The sooner we diagnose the acoustic neuroma the greater choice we will have.  In general, the method of treatment or the kind of surgical access for the removal of the neuroma depends on its size.  And we say “in general”, because in addition to size, there are other parameters which need to be taken into account.  These have to do with the general state of the patient’s health, the level of hearing, the spreading of the tumor into the internal auditory meatus, the pneumatosis and other anatomic parameters of the mastoid.

 

The prompt visit of the patient to the doctor and the doctors’ increased alertness in diagnosing the acoustic neuroma, in combination with the progress in imaging techniques, have contributed in diagnosing neuromas at an early stage, having a diameter up to one centimeter.  For such sizes, one choice is that of observation.  The neuroma develops at a pace of about 3 to 4 millimeters per annum, while it can remain unchanged for a long period of time.  We can, therefore, recommend the repetition of MRI after six months or maximum a year.  If the neuroma exceeds the size of one centimeter we may lose the advantage of using gamma-knife, or it may become impossible to practice transtemporal access to which we will refer below.  Thus, the method of observation is recommended for patients with easy access to medical services and a high level of awareness of the problem and compliance to medical advice.

 

For tumor up to one centimeter, another way of treatment is gamma-knife, focused radiation that is.  Radiation has the ability to “freeze” the development of the tumor for a long period of time.  Rarely, however, does it manage to obliterate it.  The patient may be relieved from the general consequences or the complications of an operation, but not the local consequences on both hearing and the function of the facial nerve.  What is more, the patient is not relieved from the need for regular medical observation by MRI.

 

The most realistic and radical treatment for tumors with a diameter of up to one centimeter is the surgical removal with transtemporal approach.  This access allows the removal of the tumor by preserving hearing and the functions of the facial nerve.  As more and more neuromas will be diagnosed at an early stage, we believe that transtemporal approach will gain more and more value.

 

If the neuroma is diagnosed having a diameter larger than one centimeter, transtemporal approach cannot be practiced and the gamma-knife loses its effectiveness.  For such tumors we recommend surgical removal with access depending on the level of hearing.  If hearing ability is of a satisfactory level, then suboccipital access is recommended.  Using this access we prevent the damage of the hearing organ in revealing the tumor and, thus, there are the conditions for the partial preservation of hearing with careful removal of the tumor.  And we mention partial preservation of hearing, because, even with this type of access, hearing worsens and, in some cases, the sounds which are received by the operated ear are rather annoying.  This danger becomes even greater in cases where the tumor develops into the internal auditory meatus.

 

If hearing ability is low before the operation, or of such level that we do not anticipate the preservation of any functional hearing ability with the suboccipital approach, then the translabyrinthine approach is selected.

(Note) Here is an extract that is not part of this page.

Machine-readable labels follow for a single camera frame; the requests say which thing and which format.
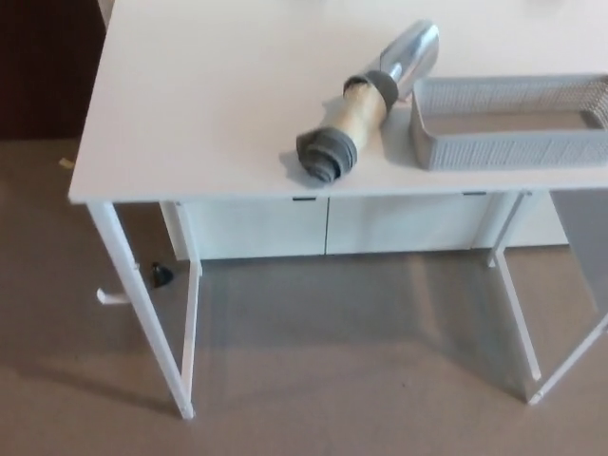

This access presupposes the damage of the hearing organ in order to reveal the tumor, it is, however, the best tolerated method by the patient and with the most chances of saving the facial nerve.  What is more, the translabyrinthine approach with its extensions allows the removal of neuromas of a quite large size.

 

Surgery of the acoustic neuroma is rather demanding.  It is necessary for the patient to be thoroughly examined by the anesthetist before surgery, as well as his/her hospitalization in the intensive care unit for one to two days after the surgery.  Our scientific team cooperates with specialized neurosurgeons, in order to guarantee the successful outcome of any operations on our patients.